Add FILLNULL command in PPL (#3032) #3075

normanj-bitquill · 2024-10-16T19:55:17Z

Description

Adds the FILLNULL command for PPL. FILLNULL will replace NULL values in specified fields.

Related Issues

Resolves #3032
Based on this PR for Spark: opensearch-project/opensearch-spark#723

Check List

[Y] New functionality includes testing.
[Y] New functionality has been documented.
[Y] New functionality has javadoc added.
[Y] New functionality has a user manual doc added.
[N/A] API changes companion pull request created.
[Y] Commits are signed per the DCO using --signoff.
[Y] Public documentation issue/PR created.

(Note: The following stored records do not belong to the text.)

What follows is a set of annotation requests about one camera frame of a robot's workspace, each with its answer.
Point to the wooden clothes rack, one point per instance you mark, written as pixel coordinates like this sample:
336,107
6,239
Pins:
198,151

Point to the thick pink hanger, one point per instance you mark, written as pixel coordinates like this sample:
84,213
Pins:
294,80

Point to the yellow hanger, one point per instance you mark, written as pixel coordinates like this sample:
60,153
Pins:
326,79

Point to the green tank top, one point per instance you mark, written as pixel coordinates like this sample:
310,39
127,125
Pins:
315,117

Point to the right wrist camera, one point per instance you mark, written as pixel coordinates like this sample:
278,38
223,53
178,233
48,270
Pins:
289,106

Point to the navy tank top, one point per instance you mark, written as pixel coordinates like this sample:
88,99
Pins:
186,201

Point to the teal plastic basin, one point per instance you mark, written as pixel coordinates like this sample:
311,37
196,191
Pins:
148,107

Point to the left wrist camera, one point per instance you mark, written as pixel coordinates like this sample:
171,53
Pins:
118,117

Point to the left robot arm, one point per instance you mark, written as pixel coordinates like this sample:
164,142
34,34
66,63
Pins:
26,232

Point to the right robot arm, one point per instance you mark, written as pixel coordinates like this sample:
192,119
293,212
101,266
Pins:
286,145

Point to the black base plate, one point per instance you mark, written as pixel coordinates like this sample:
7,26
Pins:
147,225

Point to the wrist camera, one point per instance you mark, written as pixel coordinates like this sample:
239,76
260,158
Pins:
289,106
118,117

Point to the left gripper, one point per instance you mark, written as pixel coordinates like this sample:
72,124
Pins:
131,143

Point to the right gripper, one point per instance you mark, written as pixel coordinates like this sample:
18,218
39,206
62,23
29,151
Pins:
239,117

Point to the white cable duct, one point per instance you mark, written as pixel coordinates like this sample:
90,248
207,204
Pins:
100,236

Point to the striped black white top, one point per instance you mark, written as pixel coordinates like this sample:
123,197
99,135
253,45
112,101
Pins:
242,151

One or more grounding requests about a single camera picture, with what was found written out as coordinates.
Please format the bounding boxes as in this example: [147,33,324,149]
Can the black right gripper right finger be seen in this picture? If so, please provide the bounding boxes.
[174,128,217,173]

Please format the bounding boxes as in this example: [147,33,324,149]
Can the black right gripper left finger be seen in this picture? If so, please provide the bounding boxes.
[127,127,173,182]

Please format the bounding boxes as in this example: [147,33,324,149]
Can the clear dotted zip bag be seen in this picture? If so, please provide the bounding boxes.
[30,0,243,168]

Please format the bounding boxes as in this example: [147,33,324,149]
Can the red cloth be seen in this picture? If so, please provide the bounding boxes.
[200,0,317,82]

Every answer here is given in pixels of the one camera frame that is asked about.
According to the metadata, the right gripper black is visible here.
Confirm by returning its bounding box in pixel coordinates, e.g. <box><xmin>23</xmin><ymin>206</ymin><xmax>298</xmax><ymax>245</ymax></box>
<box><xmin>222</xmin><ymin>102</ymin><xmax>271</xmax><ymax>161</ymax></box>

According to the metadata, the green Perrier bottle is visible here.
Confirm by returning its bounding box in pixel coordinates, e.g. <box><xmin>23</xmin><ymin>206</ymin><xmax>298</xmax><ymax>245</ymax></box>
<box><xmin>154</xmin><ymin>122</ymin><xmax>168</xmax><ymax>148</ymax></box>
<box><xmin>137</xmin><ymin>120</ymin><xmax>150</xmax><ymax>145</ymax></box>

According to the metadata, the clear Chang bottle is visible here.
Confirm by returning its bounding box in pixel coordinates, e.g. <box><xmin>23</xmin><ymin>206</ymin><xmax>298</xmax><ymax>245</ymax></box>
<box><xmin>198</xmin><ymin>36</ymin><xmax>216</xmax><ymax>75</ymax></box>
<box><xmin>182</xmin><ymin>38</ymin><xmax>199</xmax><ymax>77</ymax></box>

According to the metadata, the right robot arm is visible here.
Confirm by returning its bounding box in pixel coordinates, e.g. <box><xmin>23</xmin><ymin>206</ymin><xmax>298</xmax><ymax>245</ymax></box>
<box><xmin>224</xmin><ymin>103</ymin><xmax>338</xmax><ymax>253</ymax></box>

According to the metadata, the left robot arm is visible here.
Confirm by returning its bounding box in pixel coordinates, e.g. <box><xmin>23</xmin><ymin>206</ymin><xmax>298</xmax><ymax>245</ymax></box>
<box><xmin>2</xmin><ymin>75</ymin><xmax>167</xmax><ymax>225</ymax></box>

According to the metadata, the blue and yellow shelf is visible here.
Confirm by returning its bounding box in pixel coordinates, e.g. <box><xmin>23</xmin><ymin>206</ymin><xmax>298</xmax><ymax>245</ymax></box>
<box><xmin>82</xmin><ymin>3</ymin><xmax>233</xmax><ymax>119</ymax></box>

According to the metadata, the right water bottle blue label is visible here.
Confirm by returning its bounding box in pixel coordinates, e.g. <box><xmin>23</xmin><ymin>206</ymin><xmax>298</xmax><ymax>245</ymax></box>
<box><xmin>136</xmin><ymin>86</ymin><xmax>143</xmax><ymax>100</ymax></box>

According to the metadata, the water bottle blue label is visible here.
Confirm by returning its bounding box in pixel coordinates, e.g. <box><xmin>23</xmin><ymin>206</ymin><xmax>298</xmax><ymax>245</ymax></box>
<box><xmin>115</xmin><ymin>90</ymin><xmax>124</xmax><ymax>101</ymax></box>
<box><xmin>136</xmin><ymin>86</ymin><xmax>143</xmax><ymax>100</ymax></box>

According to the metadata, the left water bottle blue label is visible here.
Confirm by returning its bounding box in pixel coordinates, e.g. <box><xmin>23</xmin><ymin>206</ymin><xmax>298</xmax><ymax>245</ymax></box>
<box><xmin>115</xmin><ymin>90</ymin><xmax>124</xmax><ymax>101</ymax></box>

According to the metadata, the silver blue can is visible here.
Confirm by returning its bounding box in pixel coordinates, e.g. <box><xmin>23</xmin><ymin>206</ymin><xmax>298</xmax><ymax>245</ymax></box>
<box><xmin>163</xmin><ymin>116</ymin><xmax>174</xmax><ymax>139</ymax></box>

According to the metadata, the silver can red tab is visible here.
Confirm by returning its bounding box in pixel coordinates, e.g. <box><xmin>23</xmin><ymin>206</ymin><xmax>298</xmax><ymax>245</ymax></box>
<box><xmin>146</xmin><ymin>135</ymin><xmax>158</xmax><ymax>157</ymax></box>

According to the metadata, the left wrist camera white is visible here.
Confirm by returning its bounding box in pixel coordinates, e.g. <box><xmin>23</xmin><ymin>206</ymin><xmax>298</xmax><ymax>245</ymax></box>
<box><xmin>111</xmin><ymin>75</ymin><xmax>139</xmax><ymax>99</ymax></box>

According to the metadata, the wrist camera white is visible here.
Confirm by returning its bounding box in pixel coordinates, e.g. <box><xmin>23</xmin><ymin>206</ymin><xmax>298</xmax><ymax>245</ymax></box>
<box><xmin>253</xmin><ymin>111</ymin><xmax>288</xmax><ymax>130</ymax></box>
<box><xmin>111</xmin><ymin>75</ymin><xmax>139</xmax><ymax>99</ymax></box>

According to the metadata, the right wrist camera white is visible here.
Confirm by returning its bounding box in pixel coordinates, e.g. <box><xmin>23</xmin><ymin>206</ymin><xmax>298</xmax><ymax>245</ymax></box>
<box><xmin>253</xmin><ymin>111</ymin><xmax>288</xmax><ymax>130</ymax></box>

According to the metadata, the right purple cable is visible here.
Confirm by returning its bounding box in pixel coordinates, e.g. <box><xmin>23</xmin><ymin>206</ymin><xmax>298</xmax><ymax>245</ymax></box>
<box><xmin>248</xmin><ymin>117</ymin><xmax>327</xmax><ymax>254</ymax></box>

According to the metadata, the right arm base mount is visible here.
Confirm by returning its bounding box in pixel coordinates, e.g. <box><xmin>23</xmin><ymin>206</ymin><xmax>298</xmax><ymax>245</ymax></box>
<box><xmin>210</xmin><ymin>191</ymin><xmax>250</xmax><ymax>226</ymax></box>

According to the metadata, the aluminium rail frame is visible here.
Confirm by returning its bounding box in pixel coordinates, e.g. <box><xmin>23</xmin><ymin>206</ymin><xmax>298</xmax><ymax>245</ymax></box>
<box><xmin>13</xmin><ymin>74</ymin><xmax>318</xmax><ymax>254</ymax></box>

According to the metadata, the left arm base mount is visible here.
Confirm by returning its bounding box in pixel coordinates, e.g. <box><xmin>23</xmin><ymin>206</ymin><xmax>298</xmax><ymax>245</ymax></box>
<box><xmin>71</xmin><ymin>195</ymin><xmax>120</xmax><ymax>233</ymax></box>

By submitting this pull request, I confirm that my contribution is made under the terms of the Apache 2.0 license.
For more information on following Developer Certificate of Origin and signing off your commits, please check here.

An example query using fillnull.

    os> source=accounts | fields email, employer | fillnull with '<not found>' in email ;
    fetched rows / total rows = 4/4
    +-----------------------+----------+
    | email                 | employer |
    |-----------------------+----------|
    | [email protected]  | Pyrami   |
    | [email protected] | Netagy   |
    | <not found>           | Quility  |
    | [email protected]   | null     |
    +-----------------------+----------+

MaxKsyunz

Thank you for the PR! Could you add some integration tests? They live here.

jduo

I think we should add an ExplainTest to validate that you get an Eval physical plan when using FILLNULL.

normanj-bitquill · 2024-10-21T16:16:11Z

@MaxKsyunz I have added some integration tests.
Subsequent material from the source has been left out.